Knowing that real estate will always go up in value over time (especially Los Angeles), the investor knew that one day the properties would regain their previous value.  He also knew that not everyone was trying to “scam” the lenders but the economy was in recession.  People would eventually find jobs and life would get better.  Many would want to move to other homes.  In the meantime, if the borrowers lived in a home that they still owned they’d take care of the home more than if they rented the home or it sat vacant.

Sure enough, the economy turned.  Home values went up.  People either refinanced or sold their homes and that’s when the investor cashed in.  Multi-thousand-dollar (50 – 200k) NOTES that he paid $500, $1,000 or maybe even $5,000 for, eventually were paid back in full and with the accrued interest.  With these kinds of profits, only one out of ten needed to pay off.  I assure you his record was better than that.  From just one $100,000 investment the investor would never have to work again in his life.  All it took was time and patience.

Why tell this story?  Turning 100k into a few million, albeit impressive, how is that “wealthy”?  Mainly because this is a story on how one becomes wealthy.  It’s a mindset and a way of looking at the world.  As I said in the beginning, rich is hard work and luck.  Wealth is something more.  Wealth is something greater.  A few million is not by itself a wealthy man made.  To turn a profit of over 100 times the starting cost, that’s wealth.  The investor barely lifted a finger or broke his back creating this wealth.  The luck needed was minimal.  If you consider what all the outcomes could have been, there wasn’t much luck at all.  Property values always go up.  People take care of things if they own it.  Seeing the economy over the long term and knowing that hard times don’t last forever.  These are all things that the wealthy consider when making their moves.

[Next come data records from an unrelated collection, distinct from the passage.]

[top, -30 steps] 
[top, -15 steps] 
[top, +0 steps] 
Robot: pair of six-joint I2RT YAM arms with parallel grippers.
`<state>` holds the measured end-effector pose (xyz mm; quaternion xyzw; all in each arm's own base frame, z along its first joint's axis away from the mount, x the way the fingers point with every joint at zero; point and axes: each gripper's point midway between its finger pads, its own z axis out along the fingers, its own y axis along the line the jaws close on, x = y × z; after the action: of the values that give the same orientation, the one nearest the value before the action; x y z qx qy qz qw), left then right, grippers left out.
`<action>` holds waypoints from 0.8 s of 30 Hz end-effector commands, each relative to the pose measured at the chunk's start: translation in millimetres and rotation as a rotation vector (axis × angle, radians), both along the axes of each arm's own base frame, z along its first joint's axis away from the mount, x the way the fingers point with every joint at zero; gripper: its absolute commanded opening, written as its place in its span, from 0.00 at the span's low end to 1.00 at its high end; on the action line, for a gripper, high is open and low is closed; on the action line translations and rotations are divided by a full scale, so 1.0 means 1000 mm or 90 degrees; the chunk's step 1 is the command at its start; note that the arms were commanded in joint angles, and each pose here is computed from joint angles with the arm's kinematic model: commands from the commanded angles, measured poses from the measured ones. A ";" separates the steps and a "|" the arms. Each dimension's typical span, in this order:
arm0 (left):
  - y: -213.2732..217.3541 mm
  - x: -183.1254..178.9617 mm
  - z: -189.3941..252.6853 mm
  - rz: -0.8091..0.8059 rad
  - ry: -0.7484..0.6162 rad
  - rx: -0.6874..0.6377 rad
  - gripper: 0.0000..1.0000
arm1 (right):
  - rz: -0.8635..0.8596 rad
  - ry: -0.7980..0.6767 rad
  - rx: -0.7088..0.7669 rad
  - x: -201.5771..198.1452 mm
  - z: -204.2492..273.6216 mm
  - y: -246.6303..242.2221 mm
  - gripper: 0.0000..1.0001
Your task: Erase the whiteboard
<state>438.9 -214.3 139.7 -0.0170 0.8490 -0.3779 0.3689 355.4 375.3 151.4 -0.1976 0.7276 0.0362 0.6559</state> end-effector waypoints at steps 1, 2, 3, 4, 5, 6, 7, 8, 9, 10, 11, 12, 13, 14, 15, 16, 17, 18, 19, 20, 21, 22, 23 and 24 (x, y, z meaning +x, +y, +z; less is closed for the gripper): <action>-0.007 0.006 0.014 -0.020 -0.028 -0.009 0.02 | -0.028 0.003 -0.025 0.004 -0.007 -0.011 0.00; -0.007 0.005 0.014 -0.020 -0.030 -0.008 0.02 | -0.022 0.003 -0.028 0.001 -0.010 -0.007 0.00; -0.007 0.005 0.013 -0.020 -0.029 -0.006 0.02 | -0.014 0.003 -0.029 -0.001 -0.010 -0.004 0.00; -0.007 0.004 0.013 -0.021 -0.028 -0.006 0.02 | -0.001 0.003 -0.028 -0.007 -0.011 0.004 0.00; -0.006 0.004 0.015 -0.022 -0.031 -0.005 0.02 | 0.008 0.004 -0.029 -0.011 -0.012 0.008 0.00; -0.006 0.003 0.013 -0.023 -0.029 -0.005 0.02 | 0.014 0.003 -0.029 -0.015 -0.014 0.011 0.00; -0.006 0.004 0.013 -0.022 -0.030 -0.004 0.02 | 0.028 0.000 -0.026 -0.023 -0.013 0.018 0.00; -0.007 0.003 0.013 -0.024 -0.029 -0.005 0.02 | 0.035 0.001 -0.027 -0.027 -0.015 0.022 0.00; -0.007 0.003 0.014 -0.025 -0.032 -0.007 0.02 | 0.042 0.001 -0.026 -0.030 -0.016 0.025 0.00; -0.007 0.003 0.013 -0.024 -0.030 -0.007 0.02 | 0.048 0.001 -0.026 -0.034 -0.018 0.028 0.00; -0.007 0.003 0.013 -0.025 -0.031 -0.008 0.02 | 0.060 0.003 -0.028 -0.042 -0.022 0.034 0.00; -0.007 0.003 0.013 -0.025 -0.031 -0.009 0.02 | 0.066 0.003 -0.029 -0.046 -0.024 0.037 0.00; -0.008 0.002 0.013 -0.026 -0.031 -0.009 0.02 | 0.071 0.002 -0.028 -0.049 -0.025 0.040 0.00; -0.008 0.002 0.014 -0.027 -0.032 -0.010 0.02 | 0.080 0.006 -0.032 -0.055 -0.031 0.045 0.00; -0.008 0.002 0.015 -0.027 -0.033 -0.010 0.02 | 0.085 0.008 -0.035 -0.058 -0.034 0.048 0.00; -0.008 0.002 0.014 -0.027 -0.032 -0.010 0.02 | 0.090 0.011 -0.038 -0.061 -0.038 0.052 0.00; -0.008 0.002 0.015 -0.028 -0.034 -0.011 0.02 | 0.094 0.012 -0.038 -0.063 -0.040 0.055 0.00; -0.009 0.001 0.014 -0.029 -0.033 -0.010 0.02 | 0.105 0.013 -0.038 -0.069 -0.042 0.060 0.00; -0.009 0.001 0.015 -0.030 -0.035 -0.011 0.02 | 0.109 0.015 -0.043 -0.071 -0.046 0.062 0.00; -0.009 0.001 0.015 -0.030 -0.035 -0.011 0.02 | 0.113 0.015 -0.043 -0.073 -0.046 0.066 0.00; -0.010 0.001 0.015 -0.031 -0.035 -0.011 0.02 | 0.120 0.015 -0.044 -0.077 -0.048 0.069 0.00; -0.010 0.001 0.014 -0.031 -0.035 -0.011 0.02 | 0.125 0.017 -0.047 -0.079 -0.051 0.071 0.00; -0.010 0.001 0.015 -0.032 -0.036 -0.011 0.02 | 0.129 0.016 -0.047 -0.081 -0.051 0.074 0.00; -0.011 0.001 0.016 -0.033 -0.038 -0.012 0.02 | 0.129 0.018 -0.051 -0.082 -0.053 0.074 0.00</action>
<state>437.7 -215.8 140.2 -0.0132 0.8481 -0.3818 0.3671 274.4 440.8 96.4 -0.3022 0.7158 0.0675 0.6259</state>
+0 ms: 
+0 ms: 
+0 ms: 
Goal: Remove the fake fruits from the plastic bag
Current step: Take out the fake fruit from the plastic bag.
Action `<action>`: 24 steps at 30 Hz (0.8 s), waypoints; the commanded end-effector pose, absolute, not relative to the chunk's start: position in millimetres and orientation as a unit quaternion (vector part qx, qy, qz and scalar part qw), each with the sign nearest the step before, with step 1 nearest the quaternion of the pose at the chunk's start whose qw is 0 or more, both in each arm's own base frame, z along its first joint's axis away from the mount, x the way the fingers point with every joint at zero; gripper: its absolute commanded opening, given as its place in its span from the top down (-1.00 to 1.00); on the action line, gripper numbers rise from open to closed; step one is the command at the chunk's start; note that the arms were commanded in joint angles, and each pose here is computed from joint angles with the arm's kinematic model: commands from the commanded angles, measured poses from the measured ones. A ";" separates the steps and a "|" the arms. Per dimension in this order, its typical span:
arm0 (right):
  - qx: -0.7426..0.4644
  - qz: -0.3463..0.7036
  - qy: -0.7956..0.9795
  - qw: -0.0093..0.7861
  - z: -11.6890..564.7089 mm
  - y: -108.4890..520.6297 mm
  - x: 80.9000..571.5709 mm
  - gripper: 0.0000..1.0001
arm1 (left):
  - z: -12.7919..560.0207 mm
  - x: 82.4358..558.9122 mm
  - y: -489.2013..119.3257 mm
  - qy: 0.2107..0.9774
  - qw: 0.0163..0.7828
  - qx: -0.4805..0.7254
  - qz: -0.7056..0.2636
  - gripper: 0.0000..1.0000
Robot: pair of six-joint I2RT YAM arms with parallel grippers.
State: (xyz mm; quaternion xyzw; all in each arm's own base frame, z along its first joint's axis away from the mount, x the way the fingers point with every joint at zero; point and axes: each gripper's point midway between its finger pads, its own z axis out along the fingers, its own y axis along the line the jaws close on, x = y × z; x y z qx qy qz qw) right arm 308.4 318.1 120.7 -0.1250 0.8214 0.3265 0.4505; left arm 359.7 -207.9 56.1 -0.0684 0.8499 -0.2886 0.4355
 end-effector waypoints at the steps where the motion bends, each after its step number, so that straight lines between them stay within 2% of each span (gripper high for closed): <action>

I remember when I first started doing a little stock trading in the early 2000’s.  This was right before the internet bubble crashed.  While I was trying to learn about what tech stock would make me the quickest profit, I would read about Warren Buffett and Berkshire Hathaway.  There were articles written about him and about his aversion to investing in these internet startups that promised to make people into millionaires.  He was described as a dinosaur that would soon die out in this new technology age.  Needless to say, while I and untold thousands of investors lost billions of dollars on tech stocks, Berkshire Hathaway value has quadrupled in the last 13 years while it’s hard to find a tech startup stock that’s either in business or worth a fraction of their all time high value.  Don’t be confused about a 4x improvement.  This is a stock that was at $45,000 per share and now sits at about $167,000 per share.  It’s not a penny stock that went from a $.50 to $2 based on “good news”. 

To become rich, you’ve got to work for your money.  When you’re wealthy, you’re money works for you.